The visit comes as India, the world’s second-largest internet market and home to the largest number of small businesses, has emerged as a crucial region for Meta’s future growth strategy, particularly with its artificial intelligence efforts.
The country is also the largest market for Meta’s family of apps, including Facebook, Instagram, and WhatsApp, with a combined monthly user base of over a billion, as well as for Meta AI, the company’s AI assistant.
During the interview with Moneycontrol’s Vikas SN, Schultz discussed how AI is reshaping marketing, how trends in India compare with other markets, and working with Meta CEO Mark Zuckerberg.
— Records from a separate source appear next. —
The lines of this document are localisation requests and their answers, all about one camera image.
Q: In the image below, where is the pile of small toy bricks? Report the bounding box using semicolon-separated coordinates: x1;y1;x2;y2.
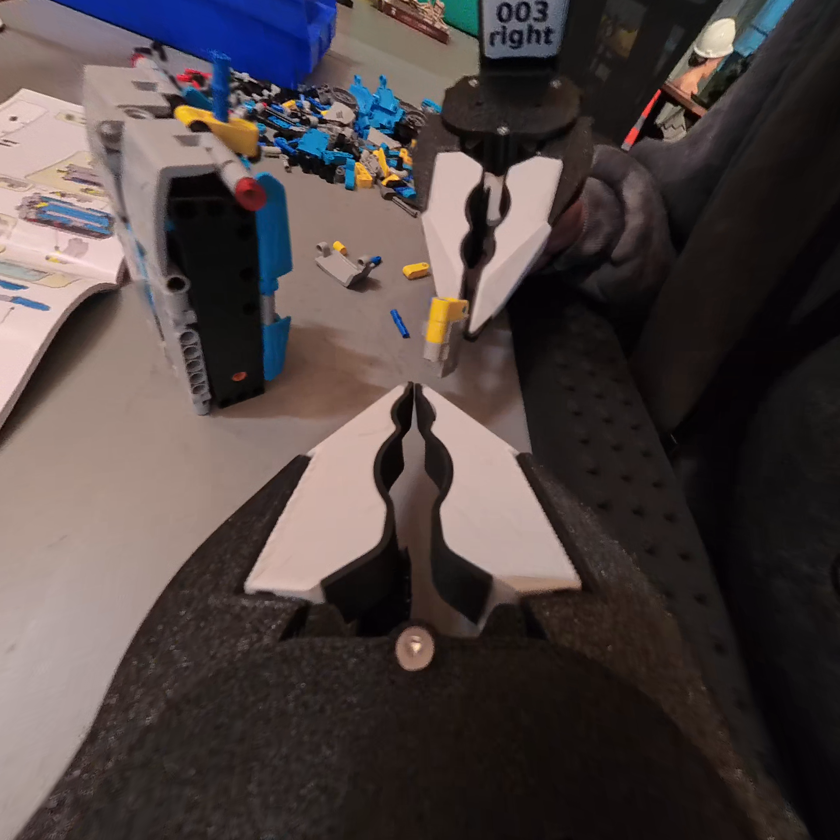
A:
171;73;447;217

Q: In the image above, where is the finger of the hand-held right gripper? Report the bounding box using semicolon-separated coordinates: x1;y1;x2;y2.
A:
466;154;567;338
419;150;492;316

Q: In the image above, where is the brick instruction booklet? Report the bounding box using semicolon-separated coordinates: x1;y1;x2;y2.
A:
0;88;132;430

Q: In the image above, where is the teal board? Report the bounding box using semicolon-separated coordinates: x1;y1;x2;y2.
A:
444;0;484;38

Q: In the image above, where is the person's right hand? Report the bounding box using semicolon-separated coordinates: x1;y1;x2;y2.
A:
541;195;592;270

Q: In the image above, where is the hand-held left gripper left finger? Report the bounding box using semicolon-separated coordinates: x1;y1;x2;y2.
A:
246;382;416;607

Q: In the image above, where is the blue plastic bin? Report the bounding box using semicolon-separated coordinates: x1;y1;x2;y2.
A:
53;0;342;86

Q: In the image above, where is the grey desk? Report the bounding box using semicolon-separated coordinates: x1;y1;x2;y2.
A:
0;27;526;840

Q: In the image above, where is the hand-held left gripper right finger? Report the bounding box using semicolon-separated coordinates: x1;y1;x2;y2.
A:
418;382;582;620

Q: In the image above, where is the grey blue toy brick assembly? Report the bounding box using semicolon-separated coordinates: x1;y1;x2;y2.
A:
82;50;295;417

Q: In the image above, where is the person's right forearm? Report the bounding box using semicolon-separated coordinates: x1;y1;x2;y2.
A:
565;138;697;316

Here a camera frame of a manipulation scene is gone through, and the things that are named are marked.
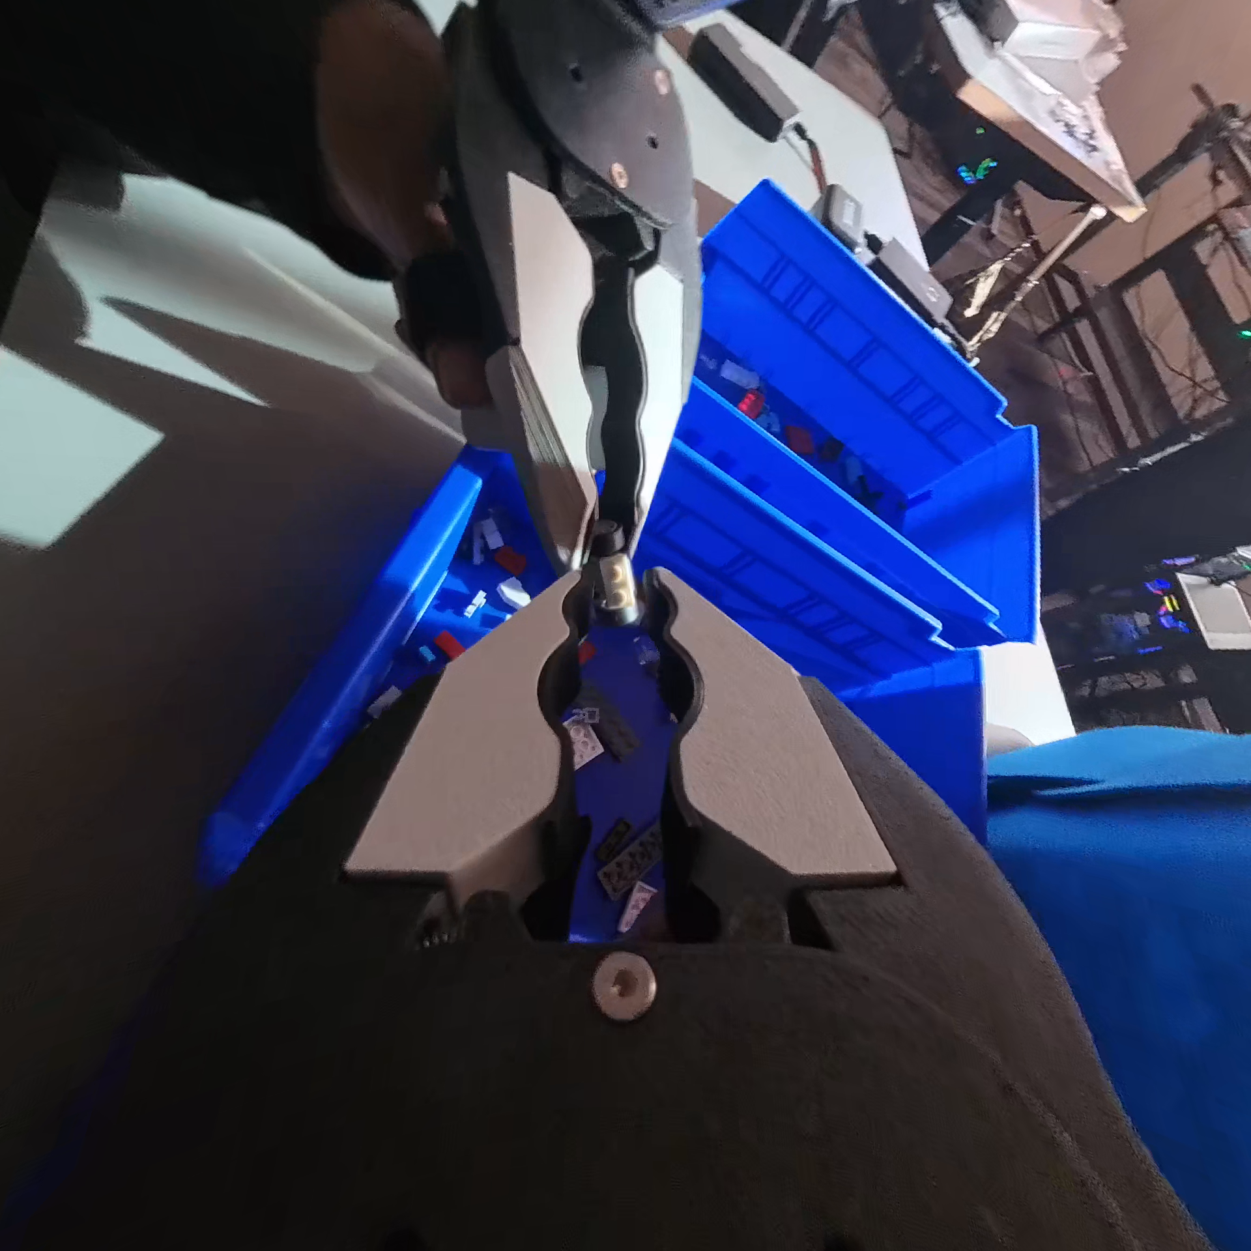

Earlier this year, Meta also announced an upcoming book on digital marketing and advertising, written by Schultz, which he believes can serve as a foundational guide for all the new digital marketing channels. The book, called Click Here: The Art and Science of Digital Marketing and Advertising, is expected to be released on October 7, 2025. Edited Excerpts:
It’s been a fast-paced visit in India for you. What have been some of the key takeaways, and what has surprised you the most?
My three takeaways are the excitement about growth, the quick 10-minute deliveries, and the digital infrastructure that India has built out in the last 10 years.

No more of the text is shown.